With NFP (nonfarm payrolls) to be released tomorrow, traders are beginning to wonder whether job creation will bounce back in June or continue down the path of slower growth. Although the U.S. economy meets the Federal Reserve’s definition of full employment, significant imbalances remain.

The NFP in May 

Employers added 138,000 workers to payrolls in May, Labor Department data showed last month. That was well below the median estimate calling for 185,000. Unemployment fell to a new 16-year low of 4.3%, but came at the expense of workforce participation.

The percentage of working-age Americans employed or actively seeking employment slipped to 62.7% in May from 62.9% the previous month. Low workforce participation has dogged the recovery efforts for the better part of the decade, raising concerns about a fundamental shift in the labour market.

Average hourly earnings increased 0.2% in May, which translated into an annualized gain of 2.5% annually in May.

June NFP Expectations

June employment data are expected to solidify progress in the labour market, but will probably do little to alleviate broader concerns about the U.S. economy. U.S. gross domestic product (GDP) expanded just 1.4% annually in the first quarter, revised estimates showed.  Although a pickup is expected in Q2, the pace of expansion is likely to disappoint previous forecasts.
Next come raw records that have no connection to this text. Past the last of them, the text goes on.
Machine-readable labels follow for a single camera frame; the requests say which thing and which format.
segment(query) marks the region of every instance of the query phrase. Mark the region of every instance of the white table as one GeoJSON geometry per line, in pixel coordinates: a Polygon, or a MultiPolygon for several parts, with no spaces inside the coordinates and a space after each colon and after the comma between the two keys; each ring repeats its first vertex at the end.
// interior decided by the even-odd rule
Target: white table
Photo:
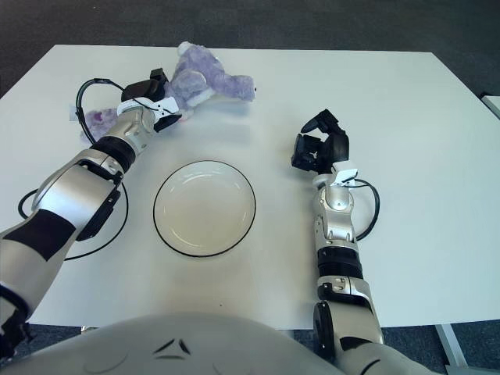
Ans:
{"type": "Polygon", "coordinates": [[[500,119],[500,96],[484,96],[483,103],[500,119]]]}
{"type": "MultiPolygon", "coordinates": [[[[250,74],[251,104],[212,101],[152,140],[126,176],[130,219],[106,250],[64,263],[33,323],[103,326],[149,313],[246,316],[277,329],[311,328],[316,260],[312,173],[290,167],[295,135],[328,108],[347,130],[360,177],[378,187],[380,219],[360,242],[383,326],[500,317],[500,123],[434,55],[411,52],[215,50],[227,71],[250,74]],[[196,160],[237,167],[255,191],[245,239],[225,255],[190,259],[167,248],[152,222],[160,184],[196,160]]],[[[16,204],[83,144],[68,106],[90,77],[123,85],[162,66],[175,48],[55,46],[0,100],[0,227],[16,204]]],[[[92,87],[86,110],[118,103],[92,87]]],[[[373,211],[356,192],[355,225],[373,211]]],[[[123,202],[100,235],[114,234],[123,202]]]]}

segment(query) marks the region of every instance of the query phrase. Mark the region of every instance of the floor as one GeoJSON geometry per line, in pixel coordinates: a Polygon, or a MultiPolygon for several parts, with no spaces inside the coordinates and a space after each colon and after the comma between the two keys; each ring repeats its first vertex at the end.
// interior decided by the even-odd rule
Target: floor
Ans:
{"type": "MultiPolygon", "coordinates": [[[[0,97],[53,45],[299,48],[433,52],[476,95],[500,95],[498,0],[0,1],[0,97]]],[[[456,324],[471,366],[500,369],[500,321],[456,324]]],[[[20,355],[79,333],[35,326],[20,355]]],[[[433,327],[384,330],[386,342],[443,373],[433,327]]],[[[309,331],[295,338],[309,347],[309,331]]]]}

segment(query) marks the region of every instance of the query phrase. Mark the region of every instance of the white plate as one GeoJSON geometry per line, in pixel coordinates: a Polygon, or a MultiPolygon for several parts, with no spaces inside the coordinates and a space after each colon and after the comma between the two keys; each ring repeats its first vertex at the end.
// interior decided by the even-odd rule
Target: white plate
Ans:
{"type": "Polygon", "coordinates": [[[205,257],[233,248],[248,233],[255,196],[248,180],[223,162],[194,162],[172,173],[155,198],[153,219],[173,250],[205,257]]]}

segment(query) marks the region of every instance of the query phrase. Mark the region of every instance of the stuffed animal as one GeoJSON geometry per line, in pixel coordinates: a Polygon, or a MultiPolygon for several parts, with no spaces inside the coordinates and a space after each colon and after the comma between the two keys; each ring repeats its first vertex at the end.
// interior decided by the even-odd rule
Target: stuffed animal
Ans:
{"type": "MultiPolygon", "coordinates": [[[[249,76],[231,76],[222,63],[202,45],[182,42],[177,48],[179,62],[172,80],[165,83],[165,96],[175,98],[182,120],[193,114],[194,108],[214,95],[251,102],[255,85],[249,76]]],[[[116,123],[116,109],[91,111],[85,115],[88,128],[99,139],[116,123]]]]}

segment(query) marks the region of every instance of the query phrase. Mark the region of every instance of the black cable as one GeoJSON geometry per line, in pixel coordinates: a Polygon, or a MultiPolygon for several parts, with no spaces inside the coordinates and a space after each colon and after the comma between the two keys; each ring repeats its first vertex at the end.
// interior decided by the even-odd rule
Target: black cable
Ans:
{"type": "MultiPolygon", "coordinates": [[[[110,84],[111,86],[114,86],[115,88],[118,88],[122,92],[125,91],[125,89],[123,87],[121,87],[119,84],[116,84],[115,82],[113,82],[112,80],[110,80],[108,78],[92,78],[91,80],[88,80],[88,81],[84,82],[84,84],[82,84],[81,87],[80,87],[80,89],[78,90],[78,92],[77,92],[77,98],[76,98],[76,101],[75,101],[75,107],[77,108],[77,113],[76,114],[77,114],[78,122],[80,123],[81,128],[84,131],[84,134],[87,137],[87,139],[92,144],[94,144],[95,143],[95,138],[92,135],[91,131],[88,129],[87,124],[85,123],[85,114],[84,114],[84,110],[83,110],[83,108],[81,106],[81,101],[82,101],[82,98],[84,97],[84,92],[92,84],[110,84]]],[[[168,109],[165,109],[165,108],[160,108],[160,109],[151,108],[151,107],[147,106],[146,104],[143,104],[143,103],[139,102],[136,98],[132,98],[132,100],[134,102],[136,102],[137,104],[142,105],[146,109],[150,109],[150,110],[156,111],[156,112],[158,112],[158,111],[165,111],[165,112],[169,113],[170,115],[173,115],[173,113],[171,111],[169,111],[168,109]]]]}
{"type": "Polygon", "coordinates": [[[79,258],[83,258],[87,255],[94,254],[95,252],[98,252],[99,250],[102,250],[103,248],[105,248],[111,242],[115,241],[115,239],[120,235],[120,233],[122,232],[123,228],[125,227],[125,224],[127,223],[127,219],[128,219],[128,194],[127,194],[127,189],[125,188],[124,184],[122,184],[122,188],[123,188],[123,193],[125,194],[125,207],[126,207],[125,208],[125,217],[123,218],[122,226],[119,228],[119,230],[116,232],[116,234],[114,236],[112,236],[111,239],[109,241],[107,241],[103,246],[100,246],[100,247],[96,248],[95,250],[92,250],[91,252],[86,252],[84,254],[70,256],[69,258],[65,258],[64,259],[65,261],[79,259],[79,258]]]}
{"type": "Polygon", "coordinates": [[[34,194],[37,194],[37,191],[38,189],[34,189],[32,191],[30,191],[29,193],[27,193],[26,195],[24,195],[21,200],[19,201],[19,203],[17,204],[17,212],[21,215],[21,217],[23,219],[27,219],[28,218],[28,215],[26,213],[24,213],[23,211],[23,205],[24,205],[24,202],[31,196],[31,195],[34,195],[34,194]]]}
{"type": "Polygon", "coordinates": [[[370,222],[370,225],[361,234],[356,236],[356,240],[361,241],[364,237],[370,234],[373,227],[375,227],[375,224],[377,223],[378,214],[380,212],[380,196],[378,195],[377,189],[370,182],[361,180],[360,178],[355,178],[355,181],[361,182],[363,185],[349,186],[349,188],[364,188],[368,186],[372,190],[373,197],[375,198],[375,212],[373,213],[372,221],[370,222]]]}
{"type": "MultiPolygon", "coordinates": [[[[119,90],[121,91],[124,91],[123,87],[119,86],[118,84],[114,83],[112,80],[109,80],[107,78],[93,78],[91,80],[88,80],[86,82],[84,82],[84,84],[81,85],[80,89],[78,90],[77,92],[77,98],[76,98],[76,107],[77,107],[77,118],[78,118],[78,122],[80,123],[81,125],[81,128],[82,128],[82,131],[84,132],[85,136],[87,137],[87,139],[92,143],[94,144],[95,143],[95,138],[94,136],[92,135],[92,133],[90,132],[90,129],[88,128],[87,126],[87,122],[85,120],[85,115],[84,115],[84,109],[82,108],[81,106],[81,102],[82,102],[82,98],[84,96],[84,92],[85,90],[87,90],[88,87],[90,87],[92,84],[110,84],[112,86],[114,86],[115,88],[118,88],[119,90]]],[[[136,99],[133,99],[137,104],[140,104],[142,106],[144,106],[145,108],[147,109],[150,109],[152,111],[159,111],[160,109],[153,109],[153,108],[150,108],[148,107],[147,105],[144,105],[142,104],[141,102],[139,102],[138,100],[136,99]]],[[[164,111],[172,114],[170,111],[168,111],[167,109],[163,109],[164,111]]],[[[75,255],[75,256],[70,256],[68,258],[65,258],[64,260],[74,260],[74,259],[79,259],[79,258],[83,258],[85,256],[88,256],[90,254],[94,254],[96,252],[98,252],[99,250],[102,250],[103,248],[105,248],[106,246],[108,246],[111,242],[115,241],[115,239],[120,235],[120,233],[122,232],[122,230],[124,229],[125,227],[125,224],[127,223],[127,219],[128,219],[128,212],[129,212],[129,200],[128,200],[128,193],[127,193],[127,189],[125,188],[125,184],[122,183],[122,188],[123,188],[123,193],[125,194],[125,217],[123,218],[123,222],[122,222],[122,225],[121,227],[119,228],[119,230],[116,232],[116,234],[109,240],[107,241],[104,245],[96,248],[95,250],[92,250],[91,252],[86,252],[84,254],[80,254],[80,255],[75,255]]],[[[23,205],[24,203],[26,202],[26,200],[31,196],[31,195],[34,195],[36,194],[38,190],[35,189],[33,191],[30,191],[29,193],[27,193],[26,195],[24,195],[19,204],[17,205],[17,212],[21,215],[21,217],[23,217],[23,219],[27,219],[28,218],[28,215],[23,211],[23,205]]]]}
For June, analysts are expecting nonfarm payrolls to jump by 183,000. The unemployment rate is forecast to hold steady at 4.3% and average hourly earnings are expected to come in at 0.3% month-on-month.

Weekly data on jobless claims continue to show a robust labour market. The number of Americans filing for first-time unemployment benefits edged up 2,000 to a seasonally adjusted 244,000 in the week ended June 24, according to the most recent Labor Department release. It was the 121st consecutive week that claims held below 300,000, which is a key threshold for labour market health.